Extract all lines from the data beneath that include the word "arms".
+ + + +
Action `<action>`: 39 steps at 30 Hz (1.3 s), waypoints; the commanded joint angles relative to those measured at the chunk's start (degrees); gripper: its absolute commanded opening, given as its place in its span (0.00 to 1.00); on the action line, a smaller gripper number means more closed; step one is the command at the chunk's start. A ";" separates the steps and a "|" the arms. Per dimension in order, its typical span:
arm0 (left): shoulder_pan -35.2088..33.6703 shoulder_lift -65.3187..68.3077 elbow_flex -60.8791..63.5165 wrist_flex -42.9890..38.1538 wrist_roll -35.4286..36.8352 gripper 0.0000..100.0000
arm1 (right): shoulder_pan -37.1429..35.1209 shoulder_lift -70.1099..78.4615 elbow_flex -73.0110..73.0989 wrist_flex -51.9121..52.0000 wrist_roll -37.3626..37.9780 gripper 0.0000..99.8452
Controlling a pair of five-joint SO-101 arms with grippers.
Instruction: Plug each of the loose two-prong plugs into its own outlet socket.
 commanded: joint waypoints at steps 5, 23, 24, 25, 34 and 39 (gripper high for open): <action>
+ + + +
* Solution to this task *
Action `<action>`: 39 steps at 30 Hz (1.3 s), waypoints; the commanded joint angles relative to those measured at the chunk's start (degrees); gripper: its absolute commanded opening, given as its place in its span (0.00 to 1.00); on the action line, a smaller gripper number means more closed; step one is the command at the chunk's start. A ";" separates the steps and a "|" the arms. Per dimension in order, its typical span:
Controlling a pair of five-joint SO-101 arms with grippers.

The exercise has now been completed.